In times when the economy is struggling, just like it is at the moment, there can be opportunities to use the tax system to work in your favour. This can be particularly true of inheritance tax.
Inheritance tax can be a frustrating tax as it is seen by many people, to put it bluntly – a death tax. To tax a person’s worldly goods, savings and investments upon their death seems a waste of all their efforts, and the living relatives can only fume in frustration.
So, if you are looking to leave as much of the value of your estate as possible to future generations, now may be a good time to take action.
As share and property values have taken a beating in the last few months, the value of your overall estate has probably gone down. Indeed, it might even be lower than the inheritance tax (IHT) threshold, in which case there would be no tax due on your estate upon your death.
However, this does not mean that you shouldn't do anything about it.
IHT can be minimised in two key ways:
1. Exempt gifts – which total less than £3,000 per year
2. Potentially exempt transfers (PETs)
The £3,000 for exempt gifts can be carried over to the following year if you didn’t make full use of it in one year. The figures double for married couples. This is a good way of filtering money down to your inheritors without the taxman getting a cut.
PETs are gifts over and above the £3,000 allowance, but which still come under the nil rate band of IHT – currently £312,000 (and again, it’s double for married couples). However, even if the PET is made from an estate above £312,000, it will not be subject to tax as long as it was made seven years prior to the death of the donor.
As share prices and property prices have been falling, some investments and even second homes may now fall within the nil rate band.

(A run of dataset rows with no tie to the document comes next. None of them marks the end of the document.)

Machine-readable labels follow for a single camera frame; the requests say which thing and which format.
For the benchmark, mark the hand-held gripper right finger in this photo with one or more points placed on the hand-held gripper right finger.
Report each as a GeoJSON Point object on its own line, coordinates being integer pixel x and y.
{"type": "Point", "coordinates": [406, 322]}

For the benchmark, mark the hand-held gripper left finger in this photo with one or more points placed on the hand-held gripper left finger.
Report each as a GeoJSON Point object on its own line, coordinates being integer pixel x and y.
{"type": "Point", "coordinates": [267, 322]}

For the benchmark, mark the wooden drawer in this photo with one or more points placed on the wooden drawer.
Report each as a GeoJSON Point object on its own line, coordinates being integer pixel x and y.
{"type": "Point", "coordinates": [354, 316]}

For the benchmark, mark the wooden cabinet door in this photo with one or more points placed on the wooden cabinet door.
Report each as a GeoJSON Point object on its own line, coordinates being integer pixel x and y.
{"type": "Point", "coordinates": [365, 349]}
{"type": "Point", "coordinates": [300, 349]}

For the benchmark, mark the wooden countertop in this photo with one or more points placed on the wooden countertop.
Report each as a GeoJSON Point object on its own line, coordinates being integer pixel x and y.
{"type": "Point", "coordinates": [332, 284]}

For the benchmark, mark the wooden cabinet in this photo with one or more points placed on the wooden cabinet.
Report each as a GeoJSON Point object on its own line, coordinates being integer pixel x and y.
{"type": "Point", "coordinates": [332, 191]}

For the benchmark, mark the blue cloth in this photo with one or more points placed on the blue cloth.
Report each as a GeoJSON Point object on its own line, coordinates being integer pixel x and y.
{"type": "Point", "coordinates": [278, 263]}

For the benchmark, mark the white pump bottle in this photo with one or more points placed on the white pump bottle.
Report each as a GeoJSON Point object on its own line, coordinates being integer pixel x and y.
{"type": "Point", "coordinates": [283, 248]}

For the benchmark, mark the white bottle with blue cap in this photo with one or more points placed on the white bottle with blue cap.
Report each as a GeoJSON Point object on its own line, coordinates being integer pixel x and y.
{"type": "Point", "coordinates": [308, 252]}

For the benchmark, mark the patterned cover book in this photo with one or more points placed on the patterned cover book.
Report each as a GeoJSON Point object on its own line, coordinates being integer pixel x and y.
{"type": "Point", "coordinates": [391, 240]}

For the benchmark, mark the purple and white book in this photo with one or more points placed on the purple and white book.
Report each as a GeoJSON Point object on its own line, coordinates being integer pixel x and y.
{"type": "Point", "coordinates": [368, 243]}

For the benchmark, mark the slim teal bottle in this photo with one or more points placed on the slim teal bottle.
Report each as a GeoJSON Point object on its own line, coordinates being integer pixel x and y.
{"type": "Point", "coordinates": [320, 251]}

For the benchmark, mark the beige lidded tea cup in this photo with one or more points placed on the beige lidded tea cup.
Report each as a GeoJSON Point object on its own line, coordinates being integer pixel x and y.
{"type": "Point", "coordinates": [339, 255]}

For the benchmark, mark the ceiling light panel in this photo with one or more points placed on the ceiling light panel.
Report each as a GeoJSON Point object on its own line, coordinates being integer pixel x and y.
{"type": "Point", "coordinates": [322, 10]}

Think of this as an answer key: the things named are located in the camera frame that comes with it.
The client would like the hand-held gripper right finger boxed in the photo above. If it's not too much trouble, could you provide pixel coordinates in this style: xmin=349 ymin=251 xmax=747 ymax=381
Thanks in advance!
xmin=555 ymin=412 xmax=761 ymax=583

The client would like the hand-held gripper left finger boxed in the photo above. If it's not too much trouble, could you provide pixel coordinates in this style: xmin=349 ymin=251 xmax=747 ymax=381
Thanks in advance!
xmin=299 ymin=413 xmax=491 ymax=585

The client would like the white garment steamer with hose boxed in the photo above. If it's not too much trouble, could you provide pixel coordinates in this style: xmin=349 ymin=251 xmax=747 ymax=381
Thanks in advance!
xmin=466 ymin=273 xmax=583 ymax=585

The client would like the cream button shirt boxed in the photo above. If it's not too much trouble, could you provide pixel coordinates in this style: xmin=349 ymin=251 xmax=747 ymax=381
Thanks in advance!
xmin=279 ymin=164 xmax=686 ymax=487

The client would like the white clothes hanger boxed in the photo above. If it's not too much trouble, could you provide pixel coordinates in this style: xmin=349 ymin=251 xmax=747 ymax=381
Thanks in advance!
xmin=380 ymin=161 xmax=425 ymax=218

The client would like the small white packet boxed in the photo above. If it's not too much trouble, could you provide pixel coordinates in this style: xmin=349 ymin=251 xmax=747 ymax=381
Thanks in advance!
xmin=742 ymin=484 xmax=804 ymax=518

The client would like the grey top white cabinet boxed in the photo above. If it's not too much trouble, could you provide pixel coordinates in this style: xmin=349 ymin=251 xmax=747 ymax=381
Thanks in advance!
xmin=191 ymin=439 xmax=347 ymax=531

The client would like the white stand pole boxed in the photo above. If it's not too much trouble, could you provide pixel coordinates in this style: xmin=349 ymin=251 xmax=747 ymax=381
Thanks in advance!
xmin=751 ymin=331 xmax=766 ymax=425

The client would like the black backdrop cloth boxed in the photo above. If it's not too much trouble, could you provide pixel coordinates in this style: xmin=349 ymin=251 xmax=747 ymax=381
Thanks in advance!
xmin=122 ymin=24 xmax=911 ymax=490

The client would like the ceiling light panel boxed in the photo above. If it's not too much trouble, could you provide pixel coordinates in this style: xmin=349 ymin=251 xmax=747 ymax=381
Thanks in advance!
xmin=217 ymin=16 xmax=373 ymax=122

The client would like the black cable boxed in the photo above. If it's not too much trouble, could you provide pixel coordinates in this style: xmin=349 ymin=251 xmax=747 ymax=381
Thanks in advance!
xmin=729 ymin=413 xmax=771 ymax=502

Although PETs may end up being tax free, capital gains tax (CGT) may be due at the time of making the gift. Once more, in times of economic hardship, this can be an advantage. CGT is worked out by taking away the purchase cost from the value when “sold” or passed on. Thus, if its value is currently down, the CGT will be reduced too. In addition, there is an annual CGT exemption of £9,600, so some assets will have no CGT payable at all now, since values have gone down.